オーストラリア南東部ビクトリア州で発生した森林や原野の大規模火災で、連邦警察当局者らは11日までに、犠牲者が180人を越えたと述べ、200人を超える恐れも出ているとした。この惨事を受けて、オーストラリアの教会指導者らも、火災によってもたらされた被害の大きさが信じ難いほどのものだとし、悲嘆の声を上げている。

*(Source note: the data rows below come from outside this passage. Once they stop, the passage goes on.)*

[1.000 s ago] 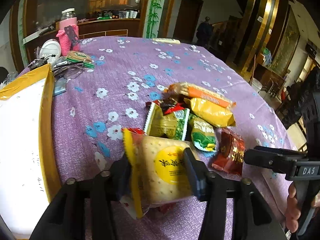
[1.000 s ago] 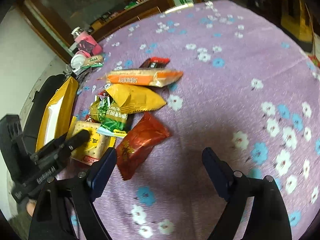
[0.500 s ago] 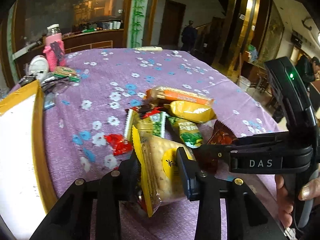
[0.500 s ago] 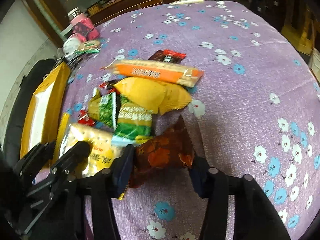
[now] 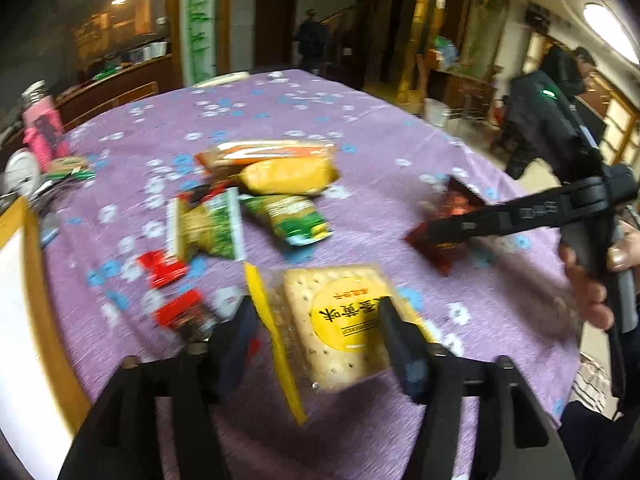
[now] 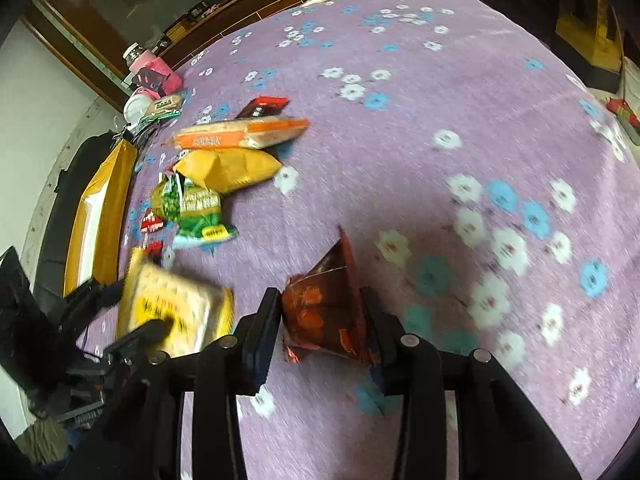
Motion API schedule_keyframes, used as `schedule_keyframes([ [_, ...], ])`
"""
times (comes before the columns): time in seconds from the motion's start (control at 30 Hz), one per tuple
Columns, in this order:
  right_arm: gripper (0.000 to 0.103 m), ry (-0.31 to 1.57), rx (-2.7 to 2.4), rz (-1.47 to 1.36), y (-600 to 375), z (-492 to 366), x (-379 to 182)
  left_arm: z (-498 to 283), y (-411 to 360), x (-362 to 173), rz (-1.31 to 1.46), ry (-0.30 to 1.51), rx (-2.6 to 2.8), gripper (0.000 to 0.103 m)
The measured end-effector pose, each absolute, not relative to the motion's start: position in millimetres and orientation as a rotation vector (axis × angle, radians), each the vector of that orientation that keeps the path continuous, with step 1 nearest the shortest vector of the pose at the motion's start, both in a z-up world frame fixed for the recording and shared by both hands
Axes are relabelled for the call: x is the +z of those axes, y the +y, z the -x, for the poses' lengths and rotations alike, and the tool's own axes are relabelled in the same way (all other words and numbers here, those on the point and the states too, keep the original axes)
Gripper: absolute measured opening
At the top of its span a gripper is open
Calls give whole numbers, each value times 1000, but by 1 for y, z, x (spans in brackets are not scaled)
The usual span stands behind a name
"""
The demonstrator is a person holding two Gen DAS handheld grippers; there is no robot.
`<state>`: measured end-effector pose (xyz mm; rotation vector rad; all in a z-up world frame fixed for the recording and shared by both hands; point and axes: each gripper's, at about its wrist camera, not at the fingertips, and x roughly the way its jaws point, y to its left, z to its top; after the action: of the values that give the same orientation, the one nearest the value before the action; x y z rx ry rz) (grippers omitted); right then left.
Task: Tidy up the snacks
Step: 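Lift the yellow cracker pack with the left tool while the right tool lifts the red-brown candy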
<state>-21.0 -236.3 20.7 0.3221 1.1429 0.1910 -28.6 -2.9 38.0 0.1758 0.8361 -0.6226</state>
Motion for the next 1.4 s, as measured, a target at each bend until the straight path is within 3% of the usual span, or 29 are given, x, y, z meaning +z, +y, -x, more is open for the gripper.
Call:
schedule_keyframes([
  [0.1, 54, 1120, 154, -312, -253, 31, 25, 36, 16, 46, -163, 813, -588, 78],
  [0.27, 55, 1088, 135, -351, -274, 38, 29, 42, 28, 63, -217, 749, -578, 93],
  [0.37, 55, 1054, 131, -376, -284, 39, 33, 37, 12, 67, -261, 722, -651, 98],
  [0.53, 55, 1016, 155, -420, -294, 45, 39, 14, -36, 37, -430, 761, -678, 98],
  [0.7, 62, 996, 196, -430, -296, 45, 40, -5, -43, 18, -376, 918, -764, 98],
  [1.0, 73, 1044, 366, -306, -273, 21, 41, 50, -24, 14, -535, 990, -860, 99],
  [1.23, 73, 1097, 437, -221, -250, -1, 23, 49, -8, 20, -401, 936, -734, 99],
  [1.4, 73, 1141, 539, -100, -226, 33, 19, 49, -6, 44, -432, 806, -698, 99],
])
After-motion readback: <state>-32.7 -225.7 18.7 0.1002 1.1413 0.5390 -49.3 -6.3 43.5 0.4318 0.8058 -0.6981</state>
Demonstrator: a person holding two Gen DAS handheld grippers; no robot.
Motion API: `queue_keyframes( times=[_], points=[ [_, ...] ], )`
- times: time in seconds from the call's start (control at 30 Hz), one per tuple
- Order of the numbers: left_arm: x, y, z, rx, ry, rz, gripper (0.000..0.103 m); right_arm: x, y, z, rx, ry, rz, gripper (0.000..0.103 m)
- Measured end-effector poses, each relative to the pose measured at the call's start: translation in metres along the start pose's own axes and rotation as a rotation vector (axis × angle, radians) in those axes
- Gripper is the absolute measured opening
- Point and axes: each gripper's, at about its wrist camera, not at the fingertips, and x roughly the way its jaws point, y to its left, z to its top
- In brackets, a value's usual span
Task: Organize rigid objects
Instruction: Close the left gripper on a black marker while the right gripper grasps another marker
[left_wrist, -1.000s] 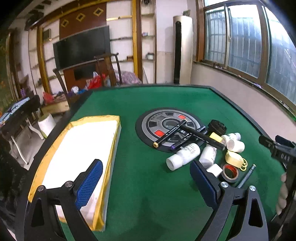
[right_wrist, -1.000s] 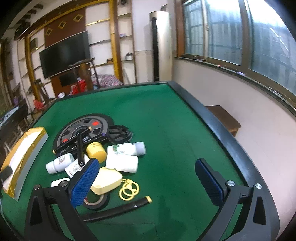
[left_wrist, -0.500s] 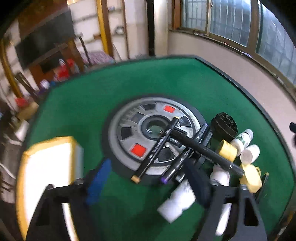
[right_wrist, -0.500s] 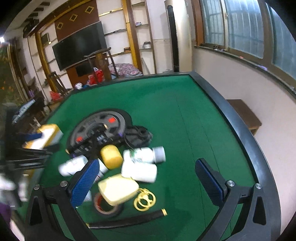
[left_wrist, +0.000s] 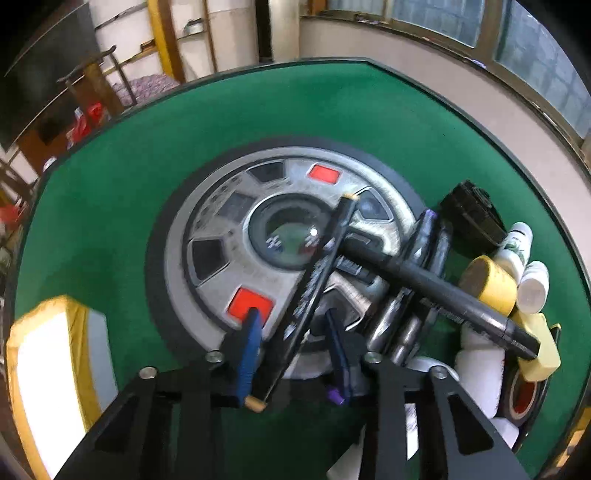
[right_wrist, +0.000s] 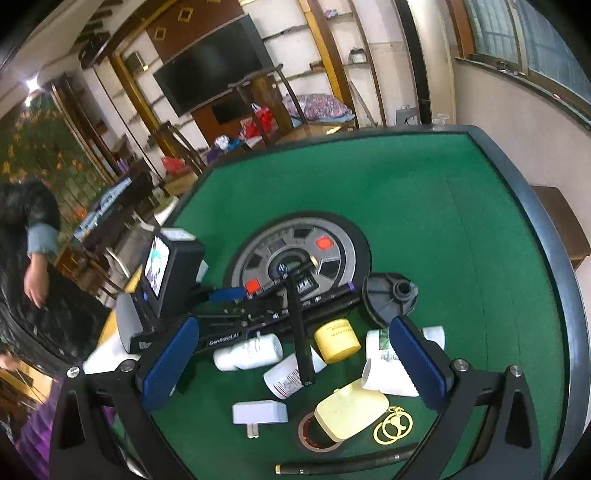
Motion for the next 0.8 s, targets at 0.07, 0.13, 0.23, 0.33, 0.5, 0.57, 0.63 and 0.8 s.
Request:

首都メルボルンのフィリップ・フレイヤー大主教は、「命を失った人々、病院で治療を受けている人々、家族や友人についての知らせを待っている人々、家を失ってしまった人々、そしてこの火災に恐怖するすべての人々のことを思う」と述べ、被災者へ対する思いを表した。しかし、「(火災による)財産の喪失は想像を絶する。自宅、仕事、すべての商業地域が失われてしまった」と被害の大きさを嘆いた。
11日までの発表によれば、今回の火災で負傷者は500人以上、焼失した家屋は約1000棟に上り、36万5000ヘクタールで被害が出ている。共同通信によれば10日までに現在でも同州の25カ所で火災が続いており、完全な鎮火までには約3週間かかる可能性もあるという。現在4000人の消防士が出動して消火にあたっている。
フレイヤー大主教は被害の大きさを憂える一方、「我々のこの深い悲しみ、痛み、絶望の中でも、神が我々と共におられることを絶対に忘れてはならない」と励ましの言葉を語った。
また、シドニーのピーター・イェンセン大主教は教会に対して、被災者らのための緊急の祈りと実際的な手助けを要請。「この悲劇の大きさは恐ろしいものだ。我々は共同体の一部が苦しむ時、彼らと共にすべてのものが苦しむ」「悲しみの中にいる人々と一体となるために、我々は親切に助け、必要なものを支援し、祈ることを求められている」と語った。
一方、今回の大火災については放火の疑いも出ている。同州のブランビー知事は11日、地元テレビに出演し、最近発生した新たな火災のうち、多数が放火である可能性が高いと述べた。これについては同州警察も10日の記者会見で、「放火犯の逮捕に自信がある」などとコメントしている。